● **Task objective**: Output exactly the lines that run from the top of the entries to the line holding "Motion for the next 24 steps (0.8", including both of those lines.
+++ Study material +++
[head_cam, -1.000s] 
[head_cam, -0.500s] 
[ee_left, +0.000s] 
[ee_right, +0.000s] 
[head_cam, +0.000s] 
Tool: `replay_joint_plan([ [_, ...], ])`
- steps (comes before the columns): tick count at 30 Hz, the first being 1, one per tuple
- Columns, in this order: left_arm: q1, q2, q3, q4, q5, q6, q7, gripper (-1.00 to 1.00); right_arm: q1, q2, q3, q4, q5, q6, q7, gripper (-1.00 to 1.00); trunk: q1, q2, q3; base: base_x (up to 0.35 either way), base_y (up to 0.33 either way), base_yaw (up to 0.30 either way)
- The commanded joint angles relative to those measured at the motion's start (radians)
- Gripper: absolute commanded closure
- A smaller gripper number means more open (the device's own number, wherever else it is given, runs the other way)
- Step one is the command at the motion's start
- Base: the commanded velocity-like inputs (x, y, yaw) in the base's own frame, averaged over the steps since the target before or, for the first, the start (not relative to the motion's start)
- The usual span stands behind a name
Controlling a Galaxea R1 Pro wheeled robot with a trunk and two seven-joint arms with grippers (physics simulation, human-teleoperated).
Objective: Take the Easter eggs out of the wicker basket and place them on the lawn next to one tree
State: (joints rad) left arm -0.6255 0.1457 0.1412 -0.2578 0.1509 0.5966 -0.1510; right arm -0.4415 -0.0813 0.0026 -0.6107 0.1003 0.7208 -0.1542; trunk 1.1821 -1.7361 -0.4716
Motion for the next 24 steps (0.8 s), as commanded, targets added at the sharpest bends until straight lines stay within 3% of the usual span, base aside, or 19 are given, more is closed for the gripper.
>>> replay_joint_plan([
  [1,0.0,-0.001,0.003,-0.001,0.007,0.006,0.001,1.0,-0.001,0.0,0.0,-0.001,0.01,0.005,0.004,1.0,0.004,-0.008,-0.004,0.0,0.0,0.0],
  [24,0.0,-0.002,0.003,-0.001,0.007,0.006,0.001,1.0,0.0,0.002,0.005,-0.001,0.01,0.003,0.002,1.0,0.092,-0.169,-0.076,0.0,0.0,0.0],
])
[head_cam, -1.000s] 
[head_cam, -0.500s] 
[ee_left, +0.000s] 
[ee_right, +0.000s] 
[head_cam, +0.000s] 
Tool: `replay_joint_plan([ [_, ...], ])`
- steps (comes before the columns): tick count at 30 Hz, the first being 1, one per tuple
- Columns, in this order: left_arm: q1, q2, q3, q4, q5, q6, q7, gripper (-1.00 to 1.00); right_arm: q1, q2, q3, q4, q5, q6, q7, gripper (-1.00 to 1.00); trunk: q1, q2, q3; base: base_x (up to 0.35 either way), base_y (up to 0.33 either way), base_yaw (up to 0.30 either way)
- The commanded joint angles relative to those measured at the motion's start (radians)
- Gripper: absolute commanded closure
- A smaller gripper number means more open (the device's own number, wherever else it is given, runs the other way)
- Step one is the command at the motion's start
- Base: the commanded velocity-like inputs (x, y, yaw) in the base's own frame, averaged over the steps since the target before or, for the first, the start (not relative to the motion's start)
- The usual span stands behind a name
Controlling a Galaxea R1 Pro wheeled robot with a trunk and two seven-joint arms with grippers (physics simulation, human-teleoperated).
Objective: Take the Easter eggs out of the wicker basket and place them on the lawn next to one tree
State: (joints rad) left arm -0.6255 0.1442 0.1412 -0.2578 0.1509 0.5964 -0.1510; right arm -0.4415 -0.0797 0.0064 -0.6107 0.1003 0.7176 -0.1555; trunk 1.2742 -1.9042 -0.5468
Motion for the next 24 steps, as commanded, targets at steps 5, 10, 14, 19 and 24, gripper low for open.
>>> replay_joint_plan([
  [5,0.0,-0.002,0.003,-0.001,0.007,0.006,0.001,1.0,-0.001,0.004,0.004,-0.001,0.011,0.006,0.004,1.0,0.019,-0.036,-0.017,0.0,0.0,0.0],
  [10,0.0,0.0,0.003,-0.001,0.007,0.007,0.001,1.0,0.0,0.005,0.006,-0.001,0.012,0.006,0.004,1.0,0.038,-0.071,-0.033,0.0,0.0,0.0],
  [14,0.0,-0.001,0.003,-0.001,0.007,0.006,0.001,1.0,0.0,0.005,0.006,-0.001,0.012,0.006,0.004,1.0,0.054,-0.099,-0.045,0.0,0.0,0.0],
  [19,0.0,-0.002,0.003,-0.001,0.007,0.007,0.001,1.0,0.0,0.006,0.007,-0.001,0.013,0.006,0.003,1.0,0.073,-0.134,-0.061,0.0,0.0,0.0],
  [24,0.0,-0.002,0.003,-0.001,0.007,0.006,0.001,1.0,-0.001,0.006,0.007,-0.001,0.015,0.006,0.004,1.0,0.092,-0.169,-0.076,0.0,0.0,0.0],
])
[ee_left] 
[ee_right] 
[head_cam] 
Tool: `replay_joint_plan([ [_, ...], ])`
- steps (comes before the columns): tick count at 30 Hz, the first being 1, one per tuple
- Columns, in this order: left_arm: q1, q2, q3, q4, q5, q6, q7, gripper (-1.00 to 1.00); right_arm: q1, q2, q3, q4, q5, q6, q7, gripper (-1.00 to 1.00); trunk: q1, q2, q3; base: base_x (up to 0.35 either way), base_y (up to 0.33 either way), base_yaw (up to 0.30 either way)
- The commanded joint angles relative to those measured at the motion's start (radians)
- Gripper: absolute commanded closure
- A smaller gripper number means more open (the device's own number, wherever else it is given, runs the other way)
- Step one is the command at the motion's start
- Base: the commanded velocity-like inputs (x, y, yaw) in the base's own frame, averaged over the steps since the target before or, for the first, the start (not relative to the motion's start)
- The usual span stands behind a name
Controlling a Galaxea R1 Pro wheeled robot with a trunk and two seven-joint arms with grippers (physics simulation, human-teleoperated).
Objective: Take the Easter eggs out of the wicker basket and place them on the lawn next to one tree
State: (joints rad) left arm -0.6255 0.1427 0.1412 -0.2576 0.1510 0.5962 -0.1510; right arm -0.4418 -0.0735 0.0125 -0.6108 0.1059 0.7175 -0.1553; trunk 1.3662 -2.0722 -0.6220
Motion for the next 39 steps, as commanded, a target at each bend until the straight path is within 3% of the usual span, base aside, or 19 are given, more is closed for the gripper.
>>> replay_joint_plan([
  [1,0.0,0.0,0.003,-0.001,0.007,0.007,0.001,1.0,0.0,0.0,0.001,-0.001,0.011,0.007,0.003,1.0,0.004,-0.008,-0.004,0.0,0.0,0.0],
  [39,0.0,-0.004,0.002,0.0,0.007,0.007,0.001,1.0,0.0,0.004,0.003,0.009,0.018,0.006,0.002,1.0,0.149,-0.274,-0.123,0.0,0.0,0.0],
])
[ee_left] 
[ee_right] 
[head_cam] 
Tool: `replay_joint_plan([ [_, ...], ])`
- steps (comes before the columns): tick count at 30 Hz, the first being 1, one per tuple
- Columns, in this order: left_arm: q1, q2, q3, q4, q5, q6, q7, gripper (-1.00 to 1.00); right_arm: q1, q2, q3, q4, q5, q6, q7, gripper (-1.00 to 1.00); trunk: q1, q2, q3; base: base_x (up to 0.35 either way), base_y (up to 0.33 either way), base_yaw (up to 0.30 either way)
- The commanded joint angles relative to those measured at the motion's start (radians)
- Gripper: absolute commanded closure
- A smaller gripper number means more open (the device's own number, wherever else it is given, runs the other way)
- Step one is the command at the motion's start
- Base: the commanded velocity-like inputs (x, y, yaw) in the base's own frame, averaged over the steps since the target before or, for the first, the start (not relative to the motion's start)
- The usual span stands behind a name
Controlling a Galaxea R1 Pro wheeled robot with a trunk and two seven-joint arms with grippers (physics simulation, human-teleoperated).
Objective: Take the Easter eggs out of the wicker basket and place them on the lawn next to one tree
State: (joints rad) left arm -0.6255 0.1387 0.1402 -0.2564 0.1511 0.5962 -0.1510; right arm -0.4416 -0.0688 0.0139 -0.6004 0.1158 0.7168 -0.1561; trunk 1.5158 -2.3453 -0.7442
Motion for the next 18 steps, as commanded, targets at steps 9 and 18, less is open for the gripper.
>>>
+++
● **Your solution**:
[head_cam, -1.000s] 
[head_cam, -0.500s] 
[ee_left, +0.000s] 
[ee_right, +0.000s] 
[head_cam, +0.000s] 
Tool: `replay_joint_plan([ [_, ...], ])`
- steps (comes before the columns): tick count at 30 Hz, the first being 1, one per tuple
- Columns, in this order: left_arm: q1, q2, q3, q4, q5, q6, q7, gripper (-1.00 to 1.00); right_arm: q1, q2, q3, q4, q5, q6, q7, gripper (-1.00 to 1.00); trunk: q1, q2, q3; base: base_x (up to 0.35 either way), base_y (up to 0.33 either way), base_yaw (up to 0.30 either way)
- The commanded joint angles relative to those measured at the motion's start (radians)
- Gripper: absolute commanded closure
- A smaller gripper number means more open (the device's own number, wherever else it is given, runs the other way)
- Step one is the command at the motion's start
- Base: the commanded velocity-like inputs (x, y, yaw) in the base's own frame, averaged over the steps since the target before or, for the first, the start (not relative to the motion's start)
- The usual span stands behind a name
Controlling a Galaxea R1 Pro wheeled robot with a trunk and two seven-joint arms with grippers (physics simulation, human-teleoperated).
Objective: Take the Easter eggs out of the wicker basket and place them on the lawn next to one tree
State: (joints rad) left arm -0.6255 0.1457 0.1412 -0.2578 0.1509 0.5966 -0.1510; right arm -0.4415 -0.0813 0.0026 -0.6107 0.1003 0.7208 -0.1542; trunk 1.1821 -1.7361 -0.4716
Motion for the next 24 steps (0.8 s), as commanded, targets added at the sharpest bends until straight lines stay within 3% of the usual span, base aside, or 19 are given, more is closed for the gripper.

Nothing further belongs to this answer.